_YOUR OBJECTIVE_. Starting at the top of the entries below, set down each line exactly as written, and stop after the line containing "Pick out the yellow lemon in this picture.".

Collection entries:
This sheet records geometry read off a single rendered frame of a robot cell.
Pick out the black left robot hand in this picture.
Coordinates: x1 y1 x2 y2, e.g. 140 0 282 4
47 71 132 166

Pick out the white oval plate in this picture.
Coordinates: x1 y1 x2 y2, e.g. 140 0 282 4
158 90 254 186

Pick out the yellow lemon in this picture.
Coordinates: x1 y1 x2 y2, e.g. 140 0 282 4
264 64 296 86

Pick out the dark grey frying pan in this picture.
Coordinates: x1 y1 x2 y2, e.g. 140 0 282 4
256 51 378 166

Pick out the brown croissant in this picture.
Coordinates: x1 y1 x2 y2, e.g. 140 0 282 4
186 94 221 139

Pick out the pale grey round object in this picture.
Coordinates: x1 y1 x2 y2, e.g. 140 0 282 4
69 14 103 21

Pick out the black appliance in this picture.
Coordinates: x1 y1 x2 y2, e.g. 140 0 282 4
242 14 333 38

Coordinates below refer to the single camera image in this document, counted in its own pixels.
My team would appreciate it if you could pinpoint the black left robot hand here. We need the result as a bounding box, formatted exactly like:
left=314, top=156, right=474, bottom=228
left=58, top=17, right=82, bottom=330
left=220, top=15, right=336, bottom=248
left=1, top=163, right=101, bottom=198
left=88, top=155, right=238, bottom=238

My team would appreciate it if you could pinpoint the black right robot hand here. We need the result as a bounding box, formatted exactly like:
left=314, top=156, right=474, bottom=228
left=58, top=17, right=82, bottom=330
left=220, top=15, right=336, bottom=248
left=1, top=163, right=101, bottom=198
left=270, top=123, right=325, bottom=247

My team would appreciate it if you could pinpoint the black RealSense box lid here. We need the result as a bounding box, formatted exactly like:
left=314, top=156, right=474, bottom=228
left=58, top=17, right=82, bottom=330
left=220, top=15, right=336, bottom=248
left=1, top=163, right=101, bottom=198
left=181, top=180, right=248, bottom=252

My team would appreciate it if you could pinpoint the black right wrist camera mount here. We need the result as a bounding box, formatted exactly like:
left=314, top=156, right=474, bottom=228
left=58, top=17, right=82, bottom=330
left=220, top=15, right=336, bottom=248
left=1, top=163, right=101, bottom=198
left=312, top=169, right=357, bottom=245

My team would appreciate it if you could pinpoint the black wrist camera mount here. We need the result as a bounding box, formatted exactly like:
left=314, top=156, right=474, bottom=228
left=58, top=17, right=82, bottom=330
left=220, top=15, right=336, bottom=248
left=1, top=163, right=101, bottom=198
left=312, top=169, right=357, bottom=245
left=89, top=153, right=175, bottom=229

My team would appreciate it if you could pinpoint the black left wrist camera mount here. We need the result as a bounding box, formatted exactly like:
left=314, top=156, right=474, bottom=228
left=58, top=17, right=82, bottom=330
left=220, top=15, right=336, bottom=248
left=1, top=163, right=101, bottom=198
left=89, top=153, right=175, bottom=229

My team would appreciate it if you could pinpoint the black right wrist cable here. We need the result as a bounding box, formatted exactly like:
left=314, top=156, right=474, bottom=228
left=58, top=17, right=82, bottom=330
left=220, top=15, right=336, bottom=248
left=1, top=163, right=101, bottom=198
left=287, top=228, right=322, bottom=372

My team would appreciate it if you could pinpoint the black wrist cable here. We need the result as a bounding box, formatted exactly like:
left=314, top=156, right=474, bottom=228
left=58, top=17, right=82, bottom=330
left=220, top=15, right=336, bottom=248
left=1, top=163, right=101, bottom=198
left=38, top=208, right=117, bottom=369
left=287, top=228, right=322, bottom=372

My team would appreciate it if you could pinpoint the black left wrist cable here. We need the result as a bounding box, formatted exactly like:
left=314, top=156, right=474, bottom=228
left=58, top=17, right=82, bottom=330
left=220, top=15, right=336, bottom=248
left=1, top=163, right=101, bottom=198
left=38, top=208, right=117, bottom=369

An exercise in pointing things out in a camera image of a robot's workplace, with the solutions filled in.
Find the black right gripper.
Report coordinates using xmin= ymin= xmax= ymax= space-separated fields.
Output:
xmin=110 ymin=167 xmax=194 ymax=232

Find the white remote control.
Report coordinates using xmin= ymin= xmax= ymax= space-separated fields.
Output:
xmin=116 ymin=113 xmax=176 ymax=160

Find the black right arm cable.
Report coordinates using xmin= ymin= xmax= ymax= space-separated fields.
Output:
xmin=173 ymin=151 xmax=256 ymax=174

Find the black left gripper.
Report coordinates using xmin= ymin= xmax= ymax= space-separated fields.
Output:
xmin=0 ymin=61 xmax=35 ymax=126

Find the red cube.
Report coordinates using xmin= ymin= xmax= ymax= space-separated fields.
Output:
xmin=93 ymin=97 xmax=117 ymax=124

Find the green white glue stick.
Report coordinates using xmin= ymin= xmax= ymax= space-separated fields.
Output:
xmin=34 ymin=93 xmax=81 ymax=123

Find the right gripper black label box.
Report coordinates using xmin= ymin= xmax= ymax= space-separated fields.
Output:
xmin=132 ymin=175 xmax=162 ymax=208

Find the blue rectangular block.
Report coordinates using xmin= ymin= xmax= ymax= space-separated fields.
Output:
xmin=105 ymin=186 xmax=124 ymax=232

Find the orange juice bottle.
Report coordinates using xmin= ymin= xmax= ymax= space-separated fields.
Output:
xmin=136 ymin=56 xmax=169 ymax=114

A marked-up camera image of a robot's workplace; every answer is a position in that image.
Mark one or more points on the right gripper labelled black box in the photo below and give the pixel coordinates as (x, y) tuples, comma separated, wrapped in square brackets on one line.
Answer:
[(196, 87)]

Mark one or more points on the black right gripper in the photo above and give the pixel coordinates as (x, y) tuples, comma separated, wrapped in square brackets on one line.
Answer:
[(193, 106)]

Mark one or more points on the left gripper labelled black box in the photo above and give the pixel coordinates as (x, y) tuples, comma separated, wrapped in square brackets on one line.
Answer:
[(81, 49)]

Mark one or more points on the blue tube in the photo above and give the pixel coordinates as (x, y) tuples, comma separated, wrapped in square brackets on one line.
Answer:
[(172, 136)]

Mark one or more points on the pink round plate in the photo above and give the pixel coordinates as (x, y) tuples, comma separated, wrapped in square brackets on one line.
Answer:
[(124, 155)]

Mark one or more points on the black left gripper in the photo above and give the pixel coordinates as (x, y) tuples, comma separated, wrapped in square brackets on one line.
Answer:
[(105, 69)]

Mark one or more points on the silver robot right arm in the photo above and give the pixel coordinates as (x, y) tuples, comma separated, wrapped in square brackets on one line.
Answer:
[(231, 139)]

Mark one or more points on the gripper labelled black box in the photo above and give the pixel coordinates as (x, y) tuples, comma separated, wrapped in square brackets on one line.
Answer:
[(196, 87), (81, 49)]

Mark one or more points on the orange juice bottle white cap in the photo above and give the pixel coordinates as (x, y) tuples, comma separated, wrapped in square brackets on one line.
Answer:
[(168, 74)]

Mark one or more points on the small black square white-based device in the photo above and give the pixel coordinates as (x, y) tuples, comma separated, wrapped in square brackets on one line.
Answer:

_EXERCISE SOLUTION_.
This sheet records geometry read off a single rendered frame of a robot cell.
Pick out the black left robot hand in this picture.
Coordinates: x1 y1 x2 y2, e.g. 140 0 282 4
47 71 132 166

Pick out the white oval plate in this picture.
Coordinates: x1 y1 x2 y2, e.g. 140 0 282 4
158 90 254 186

Pick out the yellow lemon in this picture.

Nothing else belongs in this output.